→ About this exercise:
This exercise calls for a copy of every line in the listing below that carries the word "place".

··········

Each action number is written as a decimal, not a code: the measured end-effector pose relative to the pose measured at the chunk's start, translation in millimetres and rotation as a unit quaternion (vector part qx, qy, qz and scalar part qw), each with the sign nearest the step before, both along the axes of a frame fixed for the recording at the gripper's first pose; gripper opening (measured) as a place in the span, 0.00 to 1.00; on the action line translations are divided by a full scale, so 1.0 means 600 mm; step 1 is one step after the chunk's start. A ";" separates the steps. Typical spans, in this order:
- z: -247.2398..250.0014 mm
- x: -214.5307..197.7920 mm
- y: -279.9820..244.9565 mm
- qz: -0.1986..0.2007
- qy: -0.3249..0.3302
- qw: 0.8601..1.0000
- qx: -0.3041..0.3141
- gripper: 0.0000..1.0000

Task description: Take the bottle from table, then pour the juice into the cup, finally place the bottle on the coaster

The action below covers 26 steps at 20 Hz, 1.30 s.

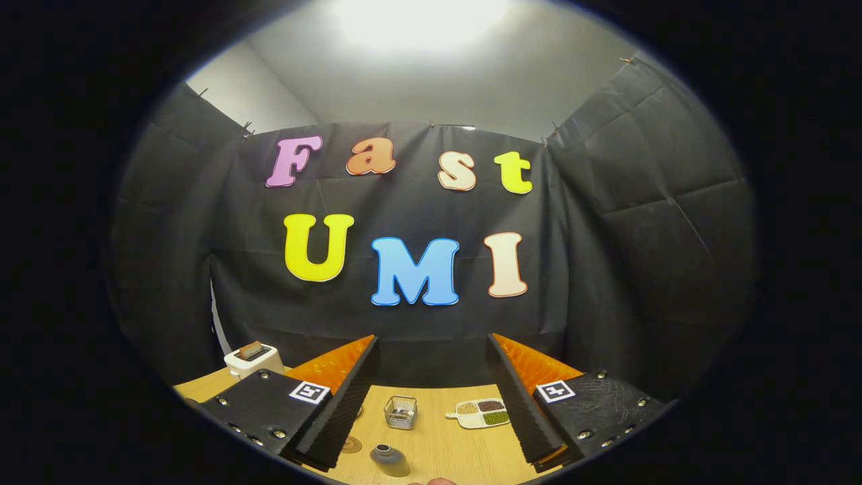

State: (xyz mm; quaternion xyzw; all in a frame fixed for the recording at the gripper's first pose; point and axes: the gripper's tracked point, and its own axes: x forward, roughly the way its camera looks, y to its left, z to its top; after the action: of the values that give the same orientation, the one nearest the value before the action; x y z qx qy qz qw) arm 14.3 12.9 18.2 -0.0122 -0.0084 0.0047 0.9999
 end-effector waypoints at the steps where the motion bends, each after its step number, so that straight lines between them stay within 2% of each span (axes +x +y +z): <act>1: 0.000 -0.001 0.002 0.000 -0.001 1.000 0.001 0.96; 12: -0.046 0.000 0.021 0.012 0.000 1.000 0.016 0.96; 17: -0.119 -0.008 0.048 0.032 0.002 0.999 0.015 0.96; 26: -0.315 -0.006 0.096 0.050 0.054 0.997 0.004 0.96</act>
State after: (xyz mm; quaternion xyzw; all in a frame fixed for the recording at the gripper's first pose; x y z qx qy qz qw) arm 10.9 70.3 -170.8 -0.0075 0.0450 0.0555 0.9974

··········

→ Answer area:
Each action number is written as a decimal, not a code: the measured end-effector pose relative to the pose measured at the chunk's start, translation in millimetres and rotation as a unit quaternion (vector part qx, qy, qz and scalar part qw), each with the sign nearest the step before, both along the axes of a frame fixed for the recording at the gripper's first pose; gripper opening (measured) as a place in the span, 0.00 to 1.00; on the action line translations are divided by a full scale, so 1.0 means 600 mm; step 1 is one step after the chunk's start. A ";" separates the steps. Typical spans, in this order:
Task description: Take the bottle from table, then pour the juice into the cup, finally place the bottle on the coaster

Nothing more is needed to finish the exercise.